» Work instruction
Find each line below that includes "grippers", then copy it.

######

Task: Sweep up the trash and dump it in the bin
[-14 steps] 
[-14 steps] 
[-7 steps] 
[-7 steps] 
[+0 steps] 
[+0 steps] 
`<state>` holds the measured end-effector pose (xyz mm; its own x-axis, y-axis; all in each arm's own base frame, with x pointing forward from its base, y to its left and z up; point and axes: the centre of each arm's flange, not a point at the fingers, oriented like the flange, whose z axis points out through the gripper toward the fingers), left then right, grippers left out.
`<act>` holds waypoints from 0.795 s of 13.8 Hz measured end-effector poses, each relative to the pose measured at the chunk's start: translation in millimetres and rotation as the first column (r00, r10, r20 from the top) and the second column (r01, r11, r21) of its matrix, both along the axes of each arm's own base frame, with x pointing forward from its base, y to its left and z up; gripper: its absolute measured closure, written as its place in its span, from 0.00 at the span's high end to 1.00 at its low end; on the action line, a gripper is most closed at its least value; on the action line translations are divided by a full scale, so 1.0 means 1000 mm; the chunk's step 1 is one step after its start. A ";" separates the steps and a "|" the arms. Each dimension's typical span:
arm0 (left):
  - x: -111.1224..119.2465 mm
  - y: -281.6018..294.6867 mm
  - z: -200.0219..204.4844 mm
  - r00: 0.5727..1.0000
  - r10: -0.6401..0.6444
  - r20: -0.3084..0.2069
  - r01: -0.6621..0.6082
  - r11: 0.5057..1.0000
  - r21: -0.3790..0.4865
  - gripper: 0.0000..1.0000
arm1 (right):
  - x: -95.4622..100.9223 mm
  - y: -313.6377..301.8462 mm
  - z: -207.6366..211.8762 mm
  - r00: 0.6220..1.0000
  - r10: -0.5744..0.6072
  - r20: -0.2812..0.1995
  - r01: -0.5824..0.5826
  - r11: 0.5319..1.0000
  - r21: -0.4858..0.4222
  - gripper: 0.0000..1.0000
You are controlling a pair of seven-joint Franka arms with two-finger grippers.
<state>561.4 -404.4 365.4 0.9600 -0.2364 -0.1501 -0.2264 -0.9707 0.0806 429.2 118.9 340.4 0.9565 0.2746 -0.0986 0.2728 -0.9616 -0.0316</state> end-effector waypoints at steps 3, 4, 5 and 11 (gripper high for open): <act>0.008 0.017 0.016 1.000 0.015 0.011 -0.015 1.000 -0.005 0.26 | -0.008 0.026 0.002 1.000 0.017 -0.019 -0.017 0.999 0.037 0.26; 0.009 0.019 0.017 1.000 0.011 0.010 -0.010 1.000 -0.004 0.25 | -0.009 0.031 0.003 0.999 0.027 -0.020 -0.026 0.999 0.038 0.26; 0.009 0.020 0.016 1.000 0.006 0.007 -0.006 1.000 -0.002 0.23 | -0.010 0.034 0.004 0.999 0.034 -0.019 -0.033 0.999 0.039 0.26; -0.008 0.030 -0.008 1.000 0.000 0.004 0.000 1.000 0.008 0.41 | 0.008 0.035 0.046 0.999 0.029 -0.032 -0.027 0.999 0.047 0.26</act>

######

» The answer
`<state>` holds the measured end-effector pose (xyz mm; its own x-axis, y-axis; all in each arm's own base frame, with x pointing forward from its base, y to its left and z up; point and axes: the centre of each arm's flange, not a point at the fingers, oriented like the flange, whose z axis points out through the gripper toward the fingers), left then right, grippers left out.
You are controlling a pair of seven-joint Franka arms with two-finger grippers.

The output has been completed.